The Sony-Toshiba-IBM Cell Broadband Engine (Cell/B.E.) is a heterogeneous multicore architecture that consists of a
traditional microprocessor (PPE) with eight SIMD co-processing units (SPEs) integrated on-chip. While the Cell/B.E. processor
is architected for multimedia applications with regular processing requirements, we are interested in its performance
on problems with non-uniform memory access patterns. In this article, we present two case studies to illustrate the design
and implementation of parallel combinatorial algorithms on Cell/B.E.: we discuss list ranking, a fundamental kernel for
graph problems, and zlib, a data compression and decompression library.

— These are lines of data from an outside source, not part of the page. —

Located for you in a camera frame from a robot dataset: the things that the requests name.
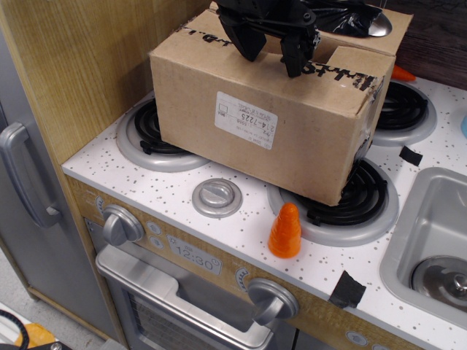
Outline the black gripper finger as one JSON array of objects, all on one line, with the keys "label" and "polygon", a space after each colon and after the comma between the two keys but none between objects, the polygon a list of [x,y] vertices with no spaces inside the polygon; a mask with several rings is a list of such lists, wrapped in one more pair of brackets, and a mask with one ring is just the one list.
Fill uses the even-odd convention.
[{"label": "black gripper finger", "polygon": [[313,31],[311,35],[290,32],[280,40],[281,61],[285,64],[290,78],[299,77],[302,69],[313,58],[314,51],[320,43],[320,33]]},{"label": "black gripper finger", "polygon": [[230,41],[240,54],[249,61],[254,61],[266,44],[265,34],[250,27],[241,19],[220,16],[220,22]]}]

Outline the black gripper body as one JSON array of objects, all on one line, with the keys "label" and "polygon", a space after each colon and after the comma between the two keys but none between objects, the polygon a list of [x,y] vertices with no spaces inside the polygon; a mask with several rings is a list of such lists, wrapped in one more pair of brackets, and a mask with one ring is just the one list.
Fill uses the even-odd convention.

List ranking is a particularly challenging problem to parallelize on current cache-based and distributed memory architectures
due to its low computational intensity and irregular memory access patterns. To tolerate memory latency on the
Cell/B.E. processor, we decompose work into several independent tasks and coordinate computation using the novel idea
of Software-Managed threads (SM-Threads). We apply this generic SPE work-partitioning technique to efficiently implement
list ranking, and demonstrate substantial speedup in comparison to traditional cache-based microprocessors. For
instance, on a 3.2 GHz IBM QS20 Cell/B.E. blade, for a random linked list of 1 million nodes, we achieve an overall
speedup of 8.34 over a PPE-only implementation.
Our second case study, zlib, is a data compression/decompression library that is extensively used in both scientific as
well as general purpose computing. The core kernels in the zlib library are the LZ77 longest subsequence matching algorithm
and Huffman data encoding. We design efficient parallel algorithms for these combinatorial kernels, and exploit concurrency
at multiple levels on the Cell/B.E. processor. We also present a Cell/B.E. optimized implementation of gzip, a
popular file-compression application based on the zlib library. For our Cell/B.E. implementation of gzip, we achieve an
average speedup of 2.9 in compression over current workstations.